Work to complete:
Below are some records. Say how many of their lines contain the string "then", and give nothing but the number.
::::::::
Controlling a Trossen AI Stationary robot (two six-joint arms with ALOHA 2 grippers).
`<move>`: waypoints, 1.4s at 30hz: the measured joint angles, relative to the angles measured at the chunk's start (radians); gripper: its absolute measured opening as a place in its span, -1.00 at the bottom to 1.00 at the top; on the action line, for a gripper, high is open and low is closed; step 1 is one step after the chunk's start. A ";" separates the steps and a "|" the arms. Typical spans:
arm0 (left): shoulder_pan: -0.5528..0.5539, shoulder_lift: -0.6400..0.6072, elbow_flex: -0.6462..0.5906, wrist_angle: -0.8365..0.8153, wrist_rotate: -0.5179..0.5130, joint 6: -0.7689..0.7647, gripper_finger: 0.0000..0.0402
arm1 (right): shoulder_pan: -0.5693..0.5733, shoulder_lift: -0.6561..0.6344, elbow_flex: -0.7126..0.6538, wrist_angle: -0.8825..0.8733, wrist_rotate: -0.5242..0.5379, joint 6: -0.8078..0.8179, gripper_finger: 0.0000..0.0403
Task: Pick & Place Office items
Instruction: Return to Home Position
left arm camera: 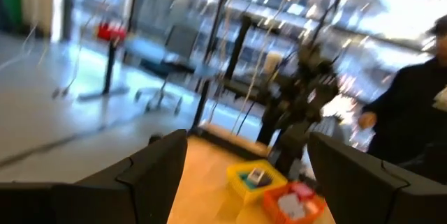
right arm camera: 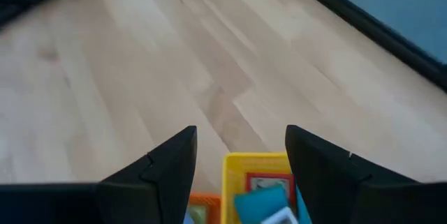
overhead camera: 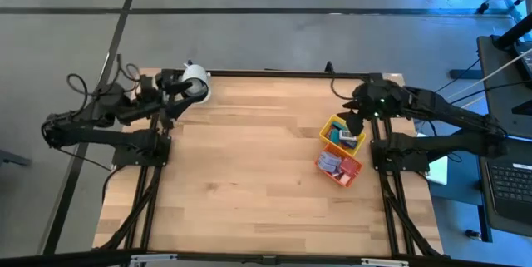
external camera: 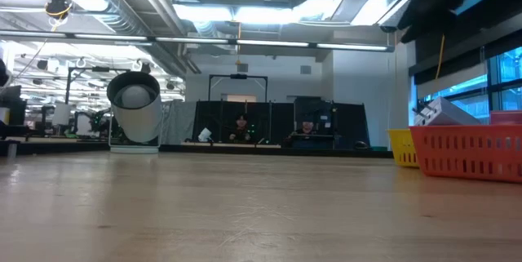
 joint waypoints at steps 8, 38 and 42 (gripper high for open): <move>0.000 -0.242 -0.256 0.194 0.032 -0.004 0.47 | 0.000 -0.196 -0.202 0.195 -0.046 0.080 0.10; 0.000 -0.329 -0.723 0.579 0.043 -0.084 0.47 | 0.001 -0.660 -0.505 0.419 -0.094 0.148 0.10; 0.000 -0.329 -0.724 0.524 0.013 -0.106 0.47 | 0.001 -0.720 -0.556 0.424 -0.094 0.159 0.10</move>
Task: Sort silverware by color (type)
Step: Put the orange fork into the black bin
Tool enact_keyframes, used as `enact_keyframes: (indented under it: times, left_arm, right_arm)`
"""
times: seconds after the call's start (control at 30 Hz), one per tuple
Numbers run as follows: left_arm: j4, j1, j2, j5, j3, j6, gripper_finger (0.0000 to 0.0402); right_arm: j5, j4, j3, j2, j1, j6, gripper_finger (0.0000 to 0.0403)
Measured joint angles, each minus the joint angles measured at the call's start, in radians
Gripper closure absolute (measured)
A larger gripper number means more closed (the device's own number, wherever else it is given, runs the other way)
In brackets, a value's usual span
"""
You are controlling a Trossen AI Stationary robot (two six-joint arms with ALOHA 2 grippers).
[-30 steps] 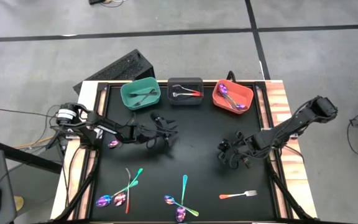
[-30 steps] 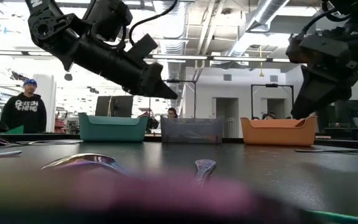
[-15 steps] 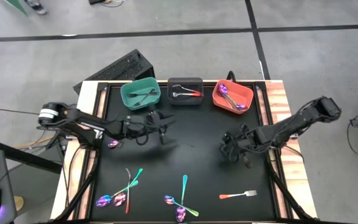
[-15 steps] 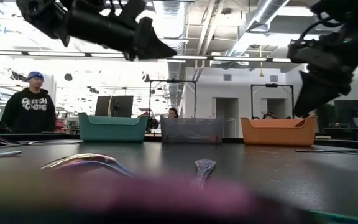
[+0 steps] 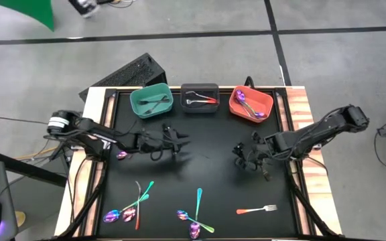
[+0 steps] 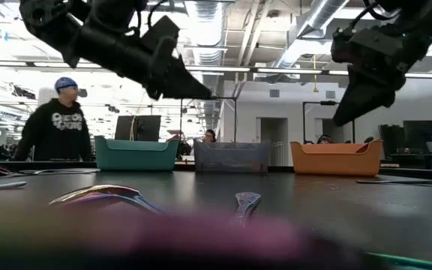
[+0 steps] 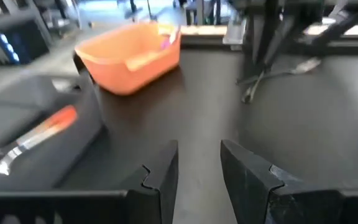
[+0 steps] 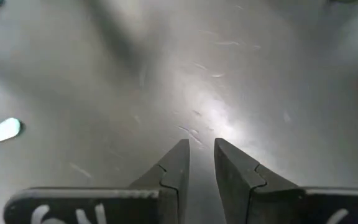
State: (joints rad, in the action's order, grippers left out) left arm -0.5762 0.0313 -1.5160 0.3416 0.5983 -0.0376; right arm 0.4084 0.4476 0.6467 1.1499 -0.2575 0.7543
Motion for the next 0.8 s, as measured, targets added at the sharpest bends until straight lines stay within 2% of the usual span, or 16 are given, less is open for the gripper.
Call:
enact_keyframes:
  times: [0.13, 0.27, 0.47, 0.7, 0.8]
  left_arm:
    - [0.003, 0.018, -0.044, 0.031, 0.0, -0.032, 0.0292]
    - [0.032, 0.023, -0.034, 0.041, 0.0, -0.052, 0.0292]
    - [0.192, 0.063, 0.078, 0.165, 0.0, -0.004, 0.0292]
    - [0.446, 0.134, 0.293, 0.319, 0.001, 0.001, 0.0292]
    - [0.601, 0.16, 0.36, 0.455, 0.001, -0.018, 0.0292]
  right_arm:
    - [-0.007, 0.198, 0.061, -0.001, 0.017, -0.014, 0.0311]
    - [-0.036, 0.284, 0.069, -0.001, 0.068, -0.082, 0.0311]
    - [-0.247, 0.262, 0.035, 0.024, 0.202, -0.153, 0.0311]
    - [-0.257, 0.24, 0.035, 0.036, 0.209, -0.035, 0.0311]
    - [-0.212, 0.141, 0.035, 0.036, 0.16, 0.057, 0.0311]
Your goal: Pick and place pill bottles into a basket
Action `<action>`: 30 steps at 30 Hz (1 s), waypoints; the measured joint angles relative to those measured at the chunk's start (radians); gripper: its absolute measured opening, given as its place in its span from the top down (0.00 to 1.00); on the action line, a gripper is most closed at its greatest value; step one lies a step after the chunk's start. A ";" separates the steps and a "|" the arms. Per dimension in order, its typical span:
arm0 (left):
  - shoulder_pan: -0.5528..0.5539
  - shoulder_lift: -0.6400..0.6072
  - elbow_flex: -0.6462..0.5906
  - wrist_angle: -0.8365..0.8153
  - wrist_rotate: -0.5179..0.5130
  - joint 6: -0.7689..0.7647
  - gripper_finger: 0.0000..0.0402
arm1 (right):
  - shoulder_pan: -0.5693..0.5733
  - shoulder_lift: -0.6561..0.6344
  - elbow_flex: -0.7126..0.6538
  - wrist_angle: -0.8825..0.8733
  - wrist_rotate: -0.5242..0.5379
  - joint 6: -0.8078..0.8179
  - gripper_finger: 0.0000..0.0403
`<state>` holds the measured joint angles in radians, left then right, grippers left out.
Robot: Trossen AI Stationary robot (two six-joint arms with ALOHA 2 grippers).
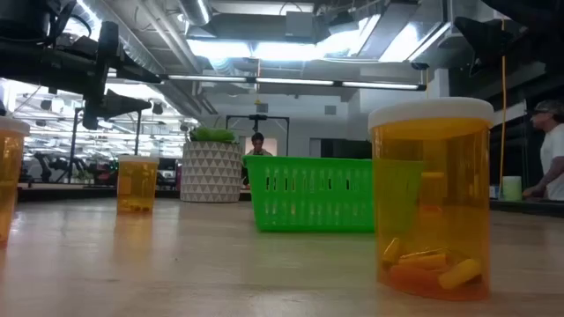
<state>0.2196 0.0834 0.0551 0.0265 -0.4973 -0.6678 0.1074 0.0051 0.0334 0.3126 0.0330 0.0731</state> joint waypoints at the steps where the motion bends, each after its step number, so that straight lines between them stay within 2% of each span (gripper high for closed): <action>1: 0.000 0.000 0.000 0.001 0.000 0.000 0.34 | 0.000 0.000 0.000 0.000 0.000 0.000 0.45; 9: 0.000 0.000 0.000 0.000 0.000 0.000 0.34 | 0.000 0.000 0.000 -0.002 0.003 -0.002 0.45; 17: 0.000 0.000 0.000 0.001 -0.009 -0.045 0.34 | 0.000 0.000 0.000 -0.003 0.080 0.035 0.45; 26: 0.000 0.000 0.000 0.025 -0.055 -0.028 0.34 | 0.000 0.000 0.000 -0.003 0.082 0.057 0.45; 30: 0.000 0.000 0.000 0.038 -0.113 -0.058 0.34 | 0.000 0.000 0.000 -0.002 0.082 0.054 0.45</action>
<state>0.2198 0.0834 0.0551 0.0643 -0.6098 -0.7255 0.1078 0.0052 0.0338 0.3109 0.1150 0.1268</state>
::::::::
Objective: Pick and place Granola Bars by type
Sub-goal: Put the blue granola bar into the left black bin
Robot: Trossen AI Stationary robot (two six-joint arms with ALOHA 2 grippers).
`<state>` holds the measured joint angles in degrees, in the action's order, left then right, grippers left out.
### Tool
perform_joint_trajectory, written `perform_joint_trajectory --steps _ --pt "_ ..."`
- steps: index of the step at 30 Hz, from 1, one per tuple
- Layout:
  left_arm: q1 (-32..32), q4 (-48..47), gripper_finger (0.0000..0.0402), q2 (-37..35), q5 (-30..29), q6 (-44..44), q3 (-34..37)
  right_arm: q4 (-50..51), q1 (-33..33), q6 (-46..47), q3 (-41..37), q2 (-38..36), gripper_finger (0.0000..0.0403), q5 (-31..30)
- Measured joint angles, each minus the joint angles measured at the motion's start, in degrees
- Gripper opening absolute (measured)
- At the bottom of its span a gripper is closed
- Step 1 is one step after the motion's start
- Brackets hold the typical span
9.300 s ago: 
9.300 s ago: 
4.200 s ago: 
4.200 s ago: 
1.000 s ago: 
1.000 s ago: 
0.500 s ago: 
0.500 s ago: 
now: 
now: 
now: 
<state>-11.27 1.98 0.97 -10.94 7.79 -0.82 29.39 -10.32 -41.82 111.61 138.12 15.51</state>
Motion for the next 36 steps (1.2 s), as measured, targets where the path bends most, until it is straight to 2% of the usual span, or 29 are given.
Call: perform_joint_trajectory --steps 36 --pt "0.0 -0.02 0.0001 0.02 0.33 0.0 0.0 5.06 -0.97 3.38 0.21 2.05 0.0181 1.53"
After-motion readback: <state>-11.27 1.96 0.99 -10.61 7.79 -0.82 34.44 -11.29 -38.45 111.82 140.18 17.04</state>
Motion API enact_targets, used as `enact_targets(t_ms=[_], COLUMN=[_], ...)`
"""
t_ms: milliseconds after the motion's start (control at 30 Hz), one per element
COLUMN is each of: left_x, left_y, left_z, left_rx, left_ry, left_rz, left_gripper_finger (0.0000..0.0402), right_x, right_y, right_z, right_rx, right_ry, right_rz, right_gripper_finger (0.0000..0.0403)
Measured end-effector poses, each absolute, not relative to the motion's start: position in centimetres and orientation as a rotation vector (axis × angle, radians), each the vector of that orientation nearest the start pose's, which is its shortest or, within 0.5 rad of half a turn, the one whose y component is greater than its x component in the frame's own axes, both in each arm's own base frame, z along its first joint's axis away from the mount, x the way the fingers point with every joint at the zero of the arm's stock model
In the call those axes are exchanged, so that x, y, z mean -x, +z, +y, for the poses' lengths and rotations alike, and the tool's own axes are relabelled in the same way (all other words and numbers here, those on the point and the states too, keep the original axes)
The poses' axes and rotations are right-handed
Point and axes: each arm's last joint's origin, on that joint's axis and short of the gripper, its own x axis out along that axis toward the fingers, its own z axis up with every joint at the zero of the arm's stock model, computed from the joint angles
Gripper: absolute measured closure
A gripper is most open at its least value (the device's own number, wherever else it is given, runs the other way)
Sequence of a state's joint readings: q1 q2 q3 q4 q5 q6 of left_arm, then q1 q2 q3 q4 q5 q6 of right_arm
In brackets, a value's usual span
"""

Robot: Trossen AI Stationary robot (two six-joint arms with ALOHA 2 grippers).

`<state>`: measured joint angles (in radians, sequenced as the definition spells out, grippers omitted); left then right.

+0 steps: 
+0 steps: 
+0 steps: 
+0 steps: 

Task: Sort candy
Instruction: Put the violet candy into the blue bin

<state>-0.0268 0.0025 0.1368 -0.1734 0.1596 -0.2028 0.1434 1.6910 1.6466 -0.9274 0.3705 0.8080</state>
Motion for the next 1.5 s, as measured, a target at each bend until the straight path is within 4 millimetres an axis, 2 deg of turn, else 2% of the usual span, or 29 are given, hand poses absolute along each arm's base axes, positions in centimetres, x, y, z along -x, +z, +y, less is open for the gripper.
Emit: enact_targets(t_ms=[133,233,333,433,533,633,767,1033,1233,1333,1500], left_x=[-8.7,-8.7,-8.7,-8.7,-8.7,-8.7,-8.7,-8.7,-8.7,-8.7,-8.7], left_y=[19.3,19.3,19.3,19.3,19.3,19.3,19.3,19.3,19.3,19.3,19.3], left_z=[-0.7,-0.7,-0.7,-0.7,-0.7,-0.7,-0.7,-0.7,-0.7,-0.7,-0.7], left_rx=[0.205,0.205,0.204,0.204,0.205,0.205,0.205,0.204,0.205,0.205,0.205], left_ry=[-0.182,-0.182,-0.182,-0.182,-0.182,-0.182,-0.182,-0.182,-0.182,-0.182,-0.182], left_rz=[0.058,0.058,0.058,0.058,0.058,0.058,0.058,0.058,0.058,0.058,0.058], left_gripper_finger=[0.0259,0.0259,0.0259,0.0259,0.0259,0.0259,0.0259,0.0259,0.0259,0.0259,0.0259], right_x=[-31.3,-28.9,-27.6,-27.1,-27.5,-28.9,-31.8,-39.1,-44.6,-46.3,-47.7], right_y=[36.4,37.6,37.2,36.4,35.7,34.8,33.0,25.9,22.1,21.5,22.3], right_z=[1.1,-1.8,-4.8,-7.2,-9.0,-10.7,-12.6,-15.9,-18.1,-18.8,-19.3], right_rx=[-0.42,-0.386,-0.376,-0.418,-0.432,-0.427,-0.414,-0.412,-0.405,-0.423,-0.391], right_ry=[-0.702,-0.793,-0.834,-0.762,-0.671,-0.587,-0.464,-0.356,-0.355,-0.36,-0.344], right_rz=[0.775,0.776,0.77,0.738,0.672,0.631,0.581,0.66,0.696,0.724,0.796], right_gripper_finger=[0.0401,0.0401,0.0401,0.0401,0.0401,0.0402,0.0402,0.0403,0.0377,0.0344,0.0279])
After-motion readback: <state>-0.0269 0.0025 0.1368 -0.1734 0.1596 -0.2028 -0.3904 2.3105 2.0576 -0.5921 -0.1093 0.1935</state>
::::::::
Exercise answer:
4